Разговор шел в темноте, но Карасик слышал, как Кандидов сел на кровать.
– Что такое, в самом деле? Вечно улыбаться я вам должен, что ли?
– Улыбаться необязательно. Глупости ты, Антон, болтаешь… Я просто не понимаю, не то ты нарочно тоску напускаешь, не то правда что-нибудь у тебя не ладится. Но раз не хочешь отвечать, не надо.
Карасик шумно повернулся к стенке.
– Что ж, тоска растит человека – это дрожжи, человек всходит от нее.
По тому, как гладко выговорилось это у неловкого на язык Антона, Карасик понял, что Кандидов повторяет чужие слова.
– Держался бы ты подальше от этих тоскующих арапов. Боюсь я за тебя, Тошка! Ты не сердись, очень уж ты на внешний лоск падок. И в словах, и во всем. Я слышал, Антон, как ты сегодня насчет своей натуры распространялся Бухвостову, что тебя, человека большой воды, на мелководной машине не удержишь… Говорил?
– Ну, говорил.
– Потом насчет времени.
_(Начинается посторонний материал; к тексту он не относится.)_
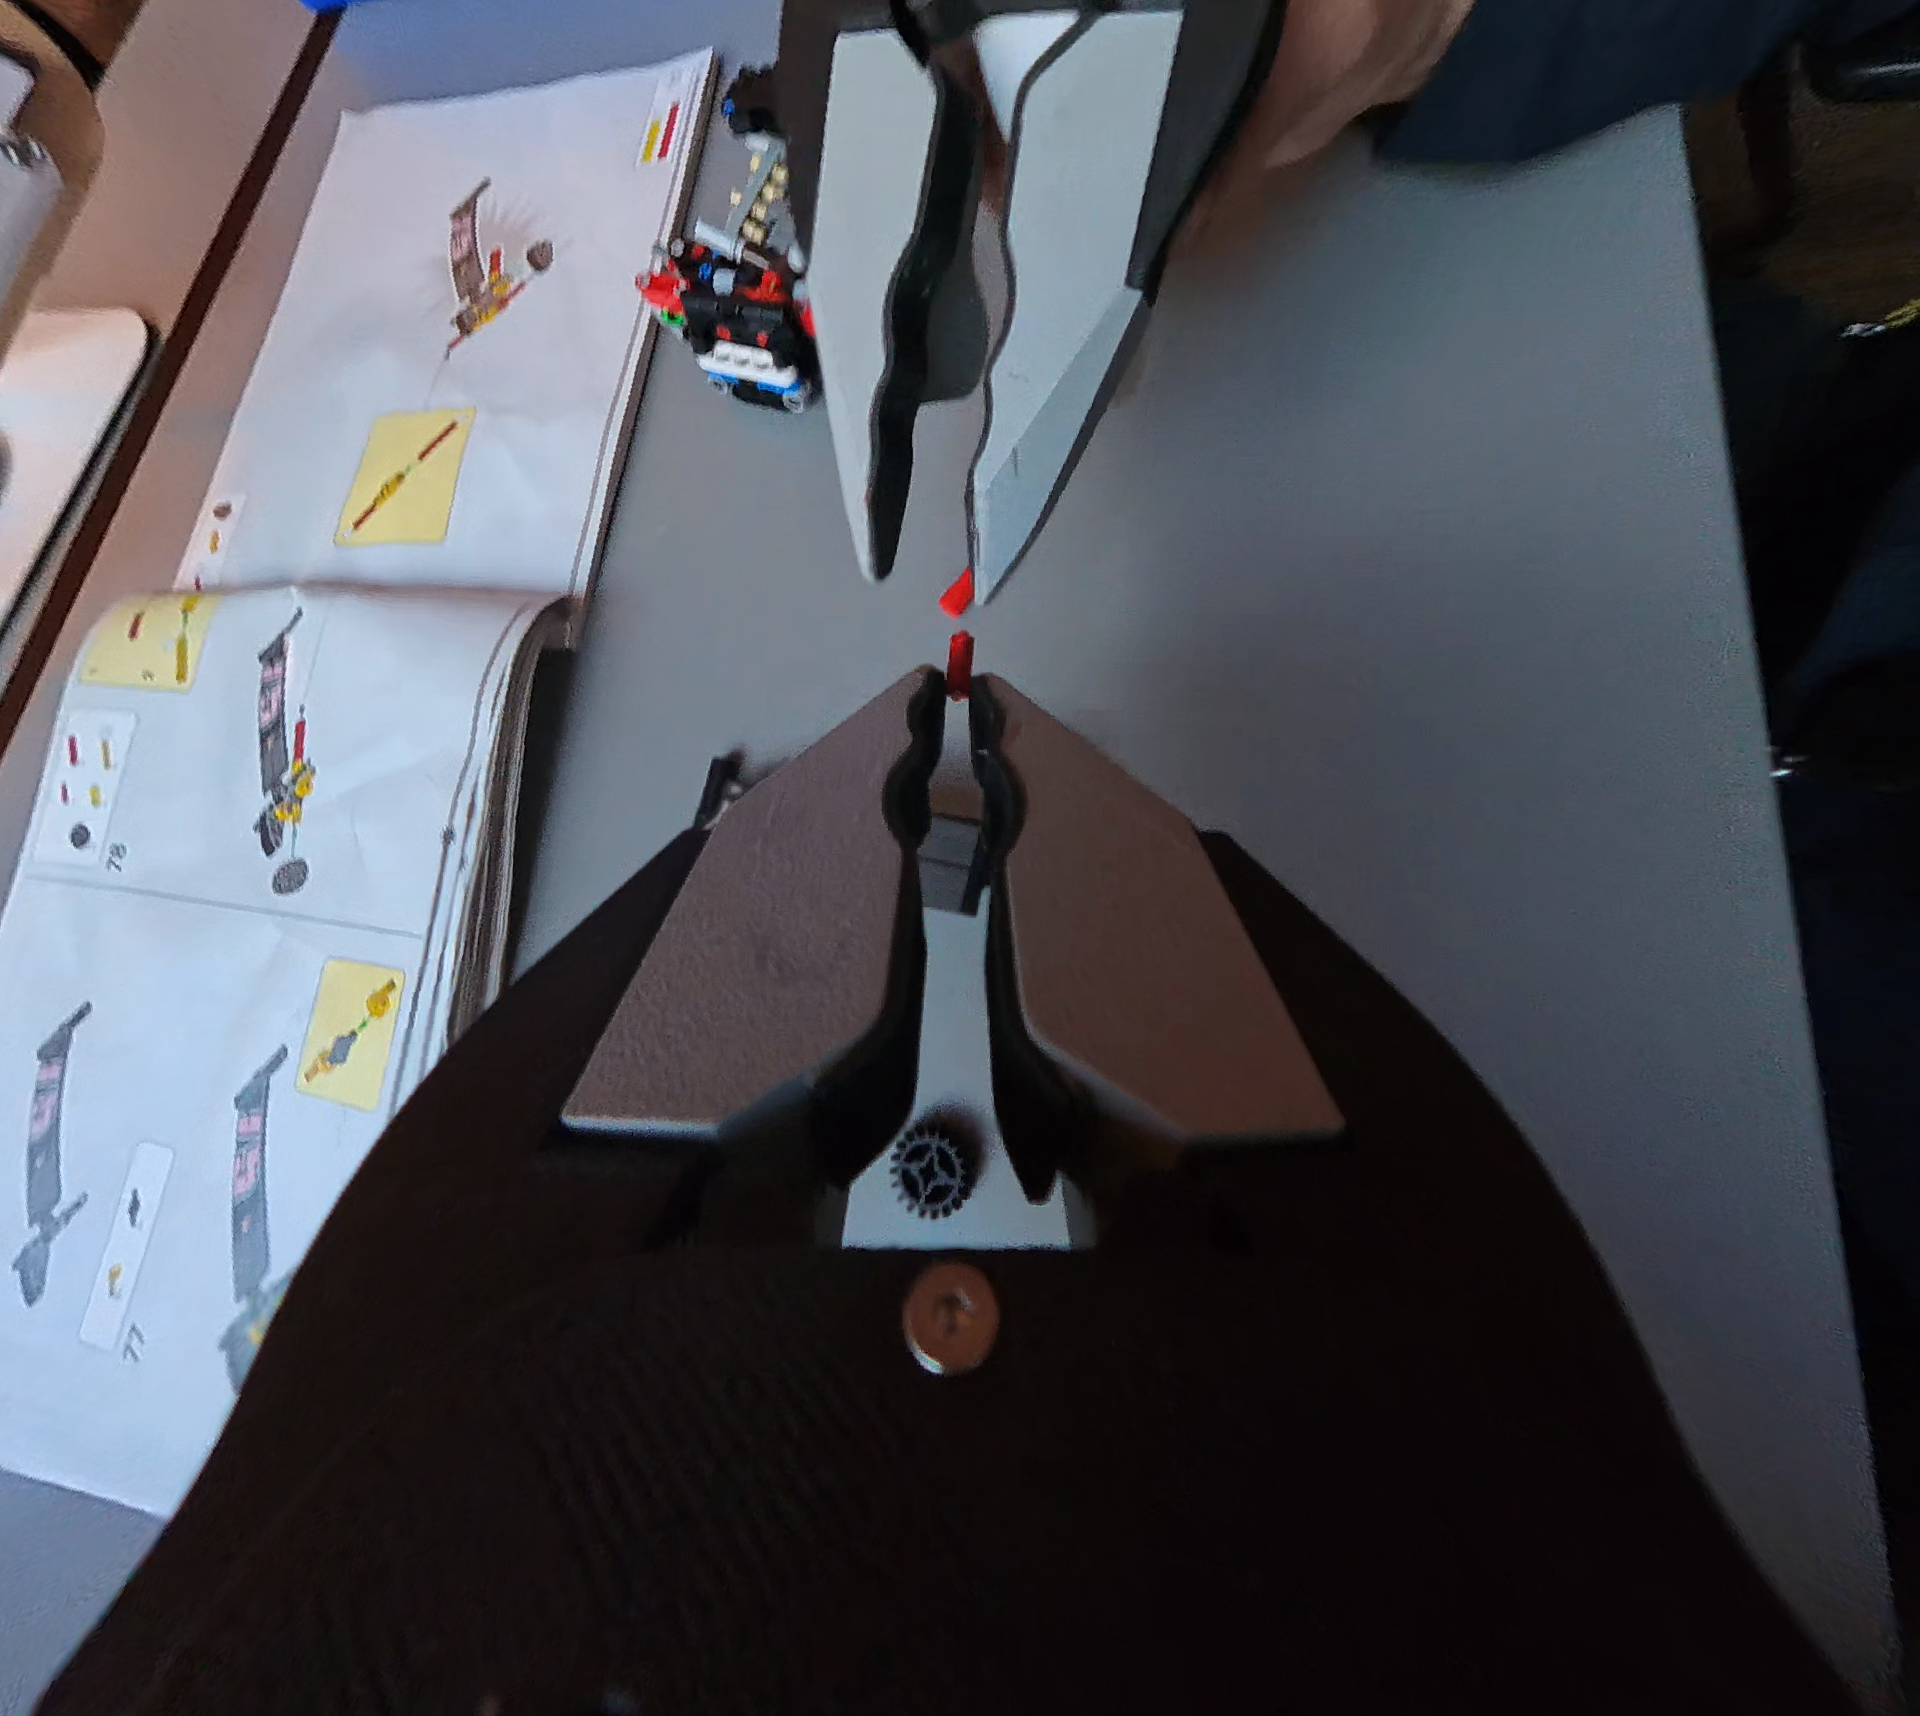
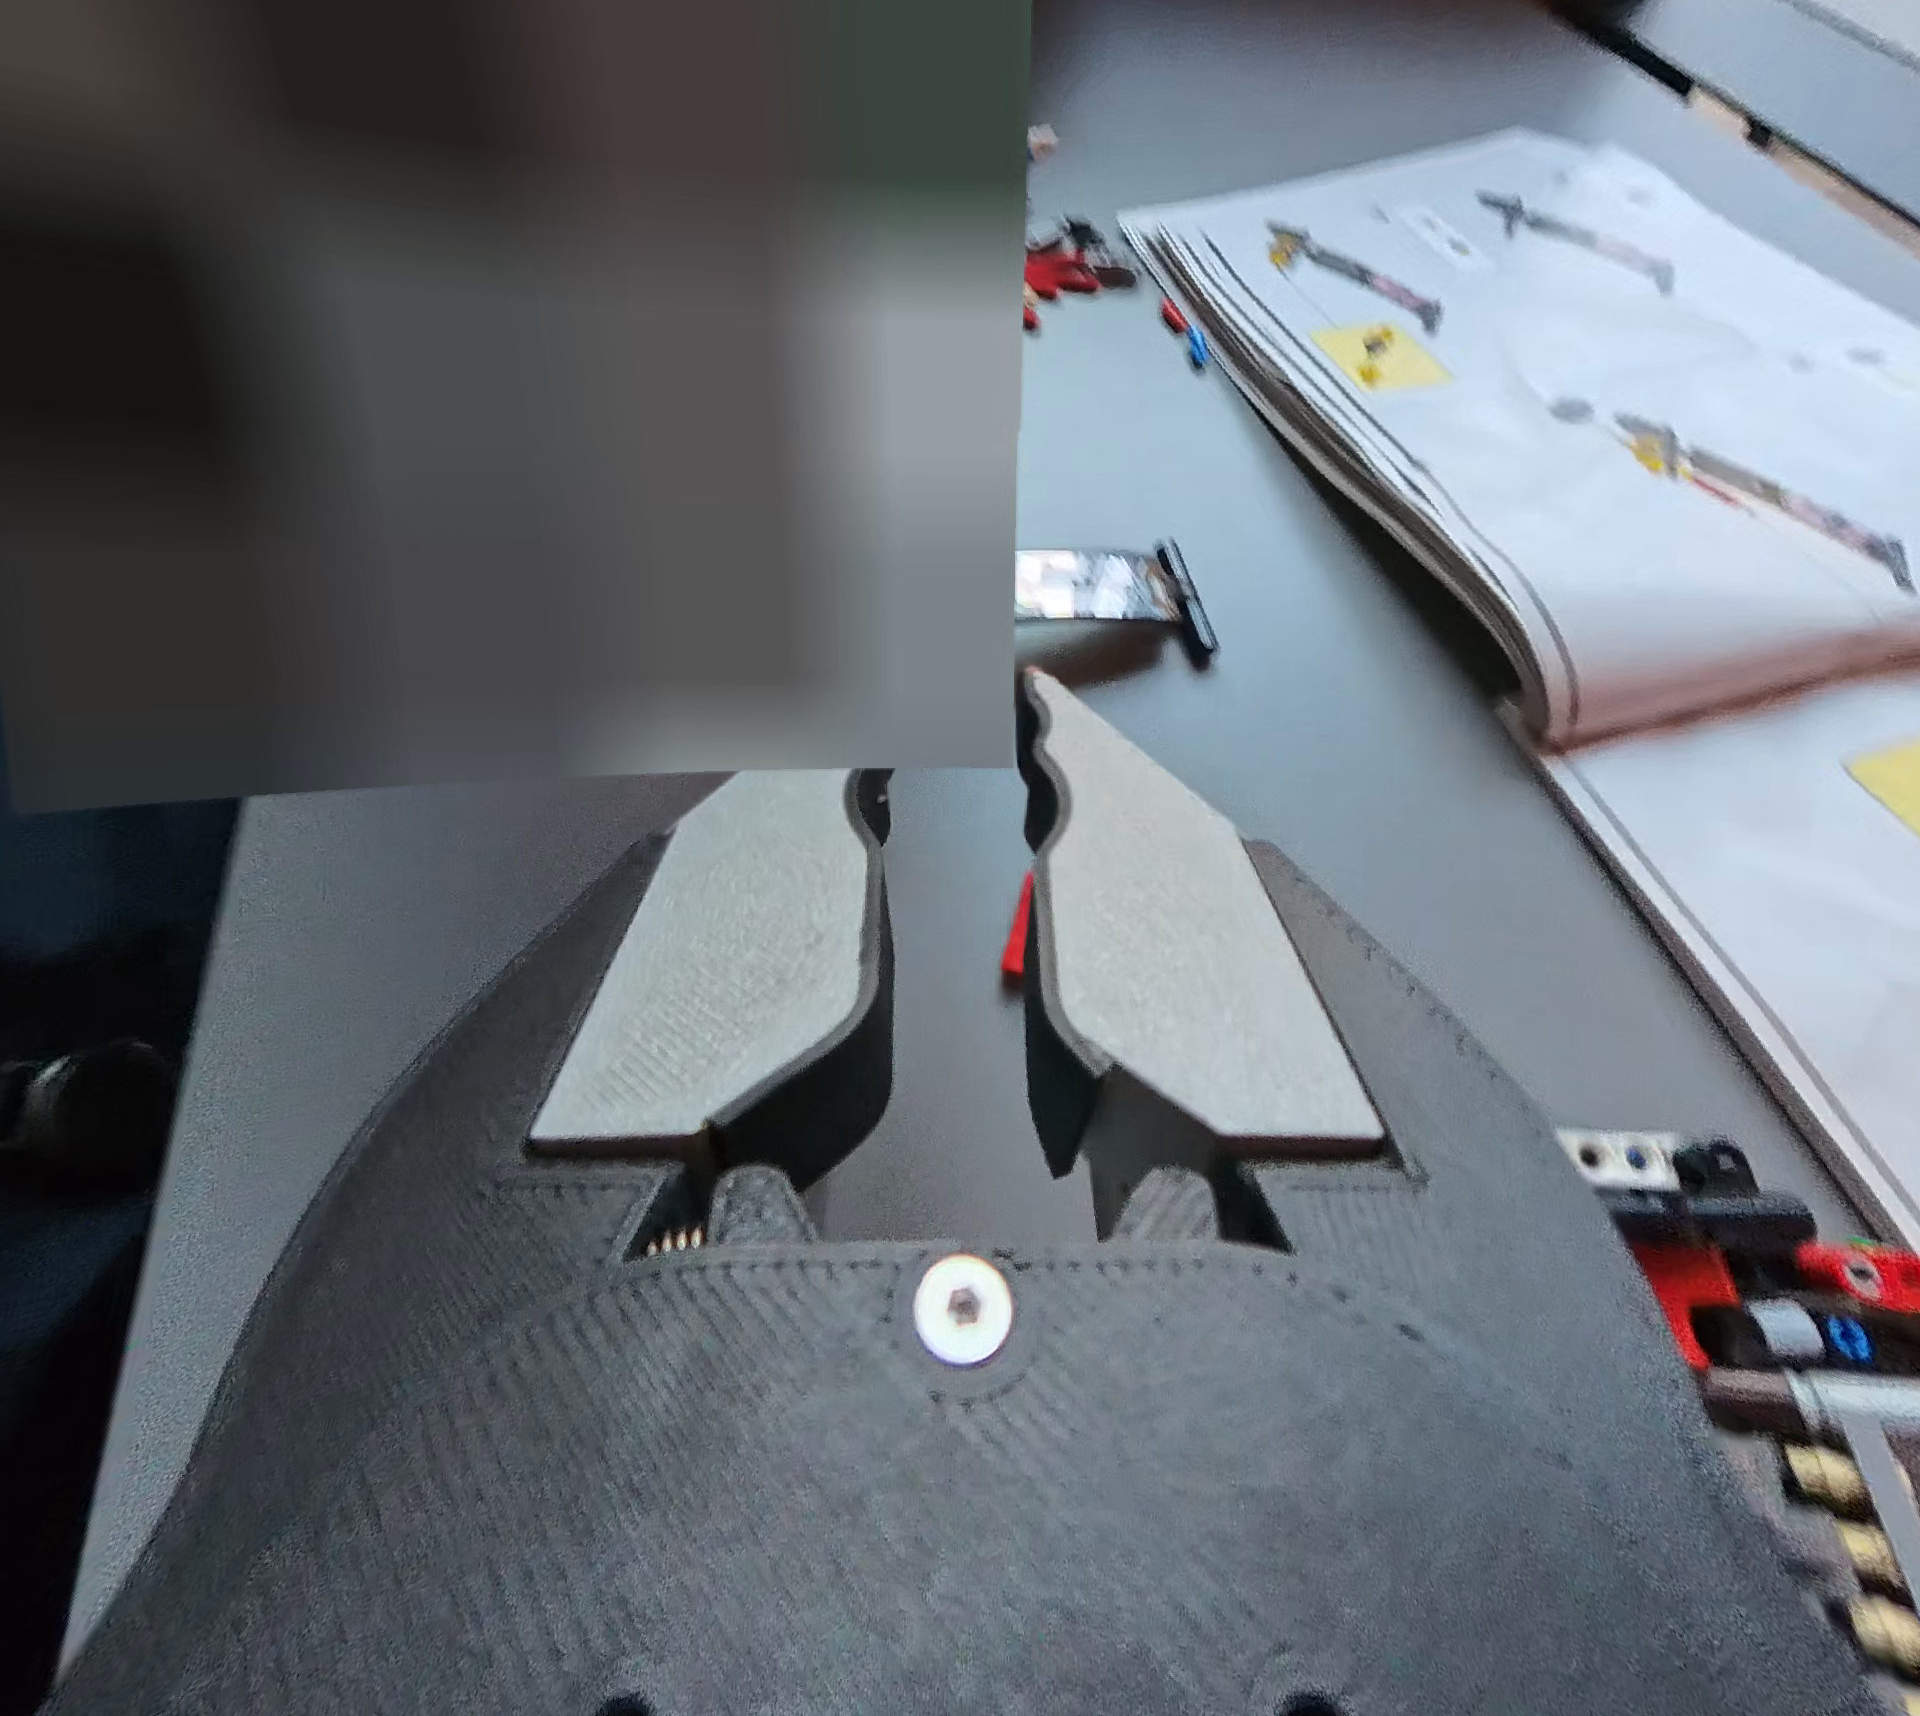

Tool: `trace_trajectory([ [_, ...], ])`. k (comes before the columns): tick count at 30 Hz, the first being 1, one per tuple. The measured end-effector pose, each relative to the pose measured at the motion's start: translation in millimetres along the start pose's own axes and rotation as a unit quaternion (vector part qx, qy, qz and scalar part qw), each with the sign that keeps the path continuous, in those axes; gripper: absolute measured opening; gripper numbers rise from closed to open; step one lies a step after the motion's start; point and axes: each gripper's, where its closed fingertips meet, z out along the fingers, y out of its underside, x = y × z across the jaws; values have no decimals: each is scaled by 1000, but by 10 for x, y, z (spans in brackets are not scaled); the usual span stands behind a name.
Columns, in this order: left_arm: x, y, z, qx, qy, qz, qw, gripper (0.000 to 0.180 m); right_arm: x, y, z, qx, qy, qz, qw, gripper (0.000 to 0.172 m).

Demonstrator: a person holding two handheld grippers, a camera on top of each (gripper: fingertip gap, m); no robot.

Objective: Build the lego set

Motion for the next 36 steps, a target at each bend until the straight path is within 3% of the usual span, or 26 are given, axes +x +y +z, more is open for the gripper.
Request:
trace_trajectory([
  [6,-102,218,87,-2,20,-29,999,2,195,529,-33,-128,122,16,984,22],
  [9,-73,261,153,6,50,-34,998,2,190,639,-123,-134,151,17,979,23],
  [14,-84,301,201,11,78,-37,996,1,189,673,-65,-134,126,41,982,27],
  [16,-91,265,181,25,87,-43,995,1,216,657,-37,-132,121,43,983,21],
  [18,-64,235,164,39,107,-64,991,1,219,658,-35,-131,115,34,984,4],
  [23,38,227,177,54,159,-138,976,1,76,630,-13,-125,49,30,990,4],
  [27,2,158,140,71,162,-169,970,1,-52,318,-88,-31,19,-15,999,4],
  [30,29,89,113,91,172,-180,964,2,-94,227,-124,1,11,-28,1000,4],
  [36,108,170,198,59,173,-178,967,2,-124,343,-12,-44,6,-48,998,4],
])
Что всем нам вечно некогда, мы, мол, уходя куда-нибудь, смотрим на часы, как на икону. Как тебе не стыдно, Антон! Ведь это же ты с чужого голоса поешь. И насчет стихии ты такой вздор порол, что мне просто страшно и совестно за тебя стало.
– Ты, пожалуйста, не бойся за меня, – бросил Антон.
– Погоди, Тоша. Я, знаешь, Блоком увлекался. Он тебе бы тоже пригодился. И вот, понимаешь, прочел у него в дневнике, как он радуется гибели Титаника. «Жив океан!» – пишет… Такое трагическое поражение человечества, а он радуется: «Жив океан!» Не могу с тех пор им как человеком восхищаться. Но я понимаю, у него это от перегруженности культурой. Ему казалось, весь мир в железо взят, техникой раздавлен. А откуда это у тебя пошло? Я, положим, знаю… Это козлобородый тебе напевает с Димочкой. Где же твой нюх прославленный?
– Ну, это уж, знаешь!.. – возмутился Антон. – Просто, культурные малые. Вот меня и тянет на хороший разговор. А ты! Тебе хорошо… получил с детства все готовенькое… И ты меня, пожалуйста, не учи. У меня стаж с 1921 года. А ты кто, чтобы учить, какие твои данные? Что ты на своем горбу в жизни имел, уж если так? Давай поговорим… Ранец ты только разве с книжками таскал. Ты потник вот поноси с кладью да походную сумку… а после разговаривай.
– Да, да, верно, конечно… – забормотал упавшим голосом Карасик. – Данных, конечно, нет. Ну, извини, Тоша. Я без права, просто хотел так… Извини…
И он, натянув одеяло на голову, повернулся к стенке.
В номере журнала с портретом Антона была большая статья «„Сухой“ вратарь». Это накатал Димочка. Он не жалел красок и выражений. Он возносил Антона до небес. «Великий вратарь», «обаятельный исполин», «волжский богатырь» – такими выражениями пестрела статья Димочки.